- What is being asked
Return the data exactly, apart from leaving out the pictures.

──────────

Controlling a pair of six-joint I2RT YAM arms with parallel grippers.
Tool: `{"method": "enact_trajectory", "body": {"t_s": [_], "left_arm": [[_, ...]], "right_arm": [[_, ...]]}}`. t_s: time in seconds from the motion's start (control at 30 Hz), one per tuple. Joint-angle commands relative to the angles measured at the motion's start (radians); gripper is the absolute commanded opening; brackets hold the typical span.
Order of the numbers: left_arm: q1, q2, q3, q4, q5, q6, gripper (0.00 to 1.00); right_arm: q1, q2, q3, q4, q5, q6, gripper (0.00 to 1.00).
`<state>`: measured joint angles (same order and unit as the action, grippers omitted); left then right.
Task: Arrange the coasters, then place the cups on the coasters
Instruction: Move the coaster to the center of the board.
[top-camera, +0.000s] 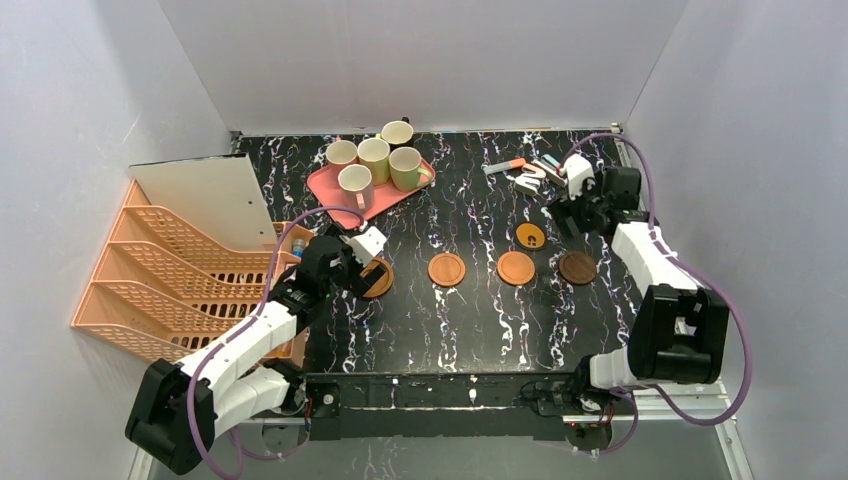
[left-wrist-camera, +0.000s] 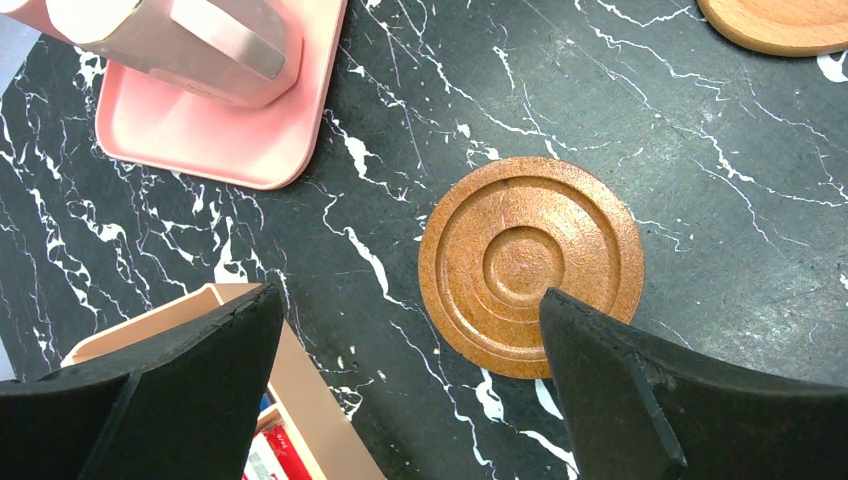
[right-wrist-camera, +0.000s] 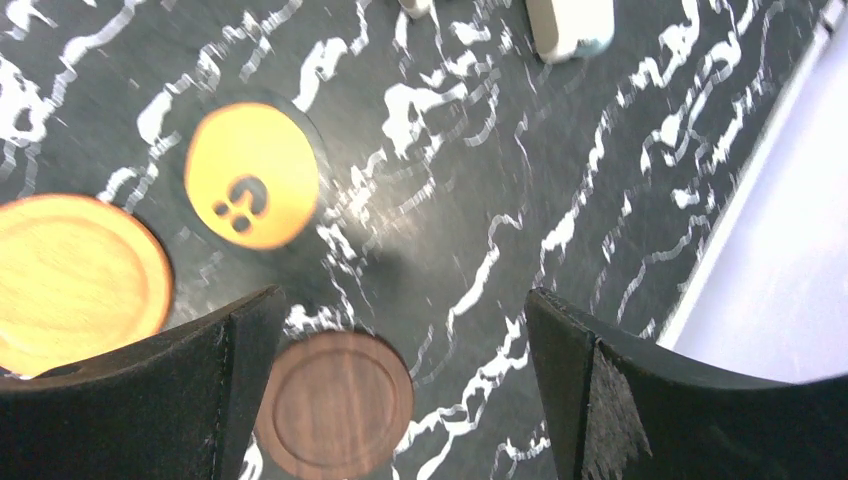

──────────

- Answer to this problem
Controlling a pair of six-joint I2RT YAM arms with parallel grippers.
Tool: `{"method": "enact_trajectory", "body": {"t_s": [_], "left_arm": [[_, ...]], "right_arm": [[_, ...]]}}`. t_s: time in seconds from the motion's start (control at 30 Hz), one per tuple. Joint-angle commands relative to the angles measured at the motion's start (radians); gripper is the absolute commanded opening; brackets hold the typical span.
Order of the numbers: left_arm: q1, q2, q3, q4, q5, q6, gripper (0.00 to 1.00); right_arm: q1, q2, q3, q4, q5, q6, gripper (0.00 to 1.00).
`<state>`: measured joint angles (same order and unit as the action, grippers omitted); left then right.
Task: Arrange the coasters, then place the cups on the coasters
Instruction: Move the coaster to the center of the board.
[top-camera, +0.000s] 
[left-wrist-camera, +0.000s] 
[right-wrist-camera, +0.000s] 

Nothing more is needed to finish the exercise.